ABOUT THIS EXERCISE:
Wherever "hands" turns up in the entries, copy out the line that holds it.

========

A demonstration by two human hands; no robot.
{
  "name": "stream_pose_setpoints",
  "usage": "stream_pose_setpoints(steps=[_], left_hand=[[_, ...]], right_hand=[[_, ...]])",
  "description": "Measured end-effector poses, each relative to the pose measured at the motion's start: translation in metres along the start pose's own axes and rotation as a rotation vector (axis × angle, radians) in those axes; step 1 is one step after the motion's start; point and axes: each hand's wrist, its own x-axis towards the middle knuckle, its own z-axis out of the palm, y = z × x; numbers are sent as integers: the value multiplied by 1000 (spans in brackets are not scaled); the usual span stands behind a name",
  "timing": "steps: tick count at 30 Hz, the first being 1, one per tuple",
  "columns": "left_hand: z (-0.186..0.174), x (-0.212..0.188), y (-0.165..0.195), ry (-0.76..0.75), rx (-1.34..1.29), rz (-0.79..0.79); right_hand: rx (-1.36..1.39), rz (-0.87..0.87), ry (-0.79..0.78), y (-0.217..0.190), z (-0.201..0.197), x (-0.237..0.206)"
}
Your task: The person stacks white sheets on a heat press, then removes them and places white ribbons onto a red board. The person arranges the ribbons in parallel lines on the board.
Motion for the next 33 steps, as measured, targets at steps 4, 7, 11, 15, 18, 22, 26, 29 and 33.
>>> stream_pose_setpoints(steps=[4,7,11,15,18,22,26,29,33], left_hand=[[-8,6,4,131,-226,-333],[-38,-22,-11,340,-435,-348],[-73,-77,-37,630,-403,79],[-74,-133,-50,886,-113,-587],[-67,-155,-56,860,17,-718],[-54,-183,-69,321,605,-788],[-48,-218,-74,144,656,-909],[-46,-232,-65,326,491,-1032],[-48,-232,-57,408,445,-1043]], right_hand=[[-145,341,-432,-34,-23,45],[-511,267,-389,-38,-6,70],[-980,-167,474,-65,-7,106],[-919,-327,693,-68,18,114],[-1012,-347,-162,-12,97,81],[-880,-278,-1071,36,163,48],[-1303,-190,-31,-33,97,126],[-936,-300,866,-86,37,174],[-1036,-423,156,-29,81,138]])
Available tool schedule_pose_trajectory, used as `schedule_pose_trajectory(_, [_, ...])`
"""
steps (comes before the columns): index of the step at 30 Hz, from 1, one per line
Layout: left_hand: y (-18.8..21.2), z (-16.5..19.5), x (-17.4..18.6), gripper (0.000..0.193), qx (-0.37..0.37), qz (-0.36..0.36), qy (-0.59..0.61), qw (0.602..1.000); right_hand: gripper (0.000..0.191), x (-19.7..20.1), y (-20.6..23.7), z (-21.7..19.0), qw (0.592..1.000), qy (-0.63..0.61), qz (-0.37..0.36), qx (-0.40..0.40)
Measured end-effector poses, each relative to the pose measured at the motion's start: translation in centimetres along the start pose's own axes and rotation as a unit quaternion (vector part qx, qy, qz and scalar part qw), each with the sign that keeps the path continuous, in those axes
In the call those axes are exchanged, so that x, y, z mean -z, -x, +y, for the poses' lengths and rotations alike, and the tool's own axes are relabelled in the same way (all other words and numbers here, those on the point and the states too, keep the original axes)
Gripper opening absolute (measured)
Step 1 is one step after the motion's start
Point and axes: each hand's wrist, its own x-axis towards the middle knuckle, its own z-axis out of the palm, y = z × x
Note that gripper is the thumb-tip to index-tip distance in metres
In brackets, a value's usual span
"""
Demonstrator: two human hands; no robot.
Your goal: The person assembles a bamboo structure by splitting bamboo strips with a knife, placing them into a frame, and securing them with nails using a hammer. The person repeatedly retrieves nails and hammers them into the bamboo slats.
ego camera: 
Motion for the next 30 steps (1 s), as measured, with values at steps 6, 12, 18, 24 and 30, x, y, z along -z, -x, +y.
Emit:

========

RESPONSE TO THIS TASK:
A demonstration by two human hands; no robot.
Demonstrator: two human hands; no robot.

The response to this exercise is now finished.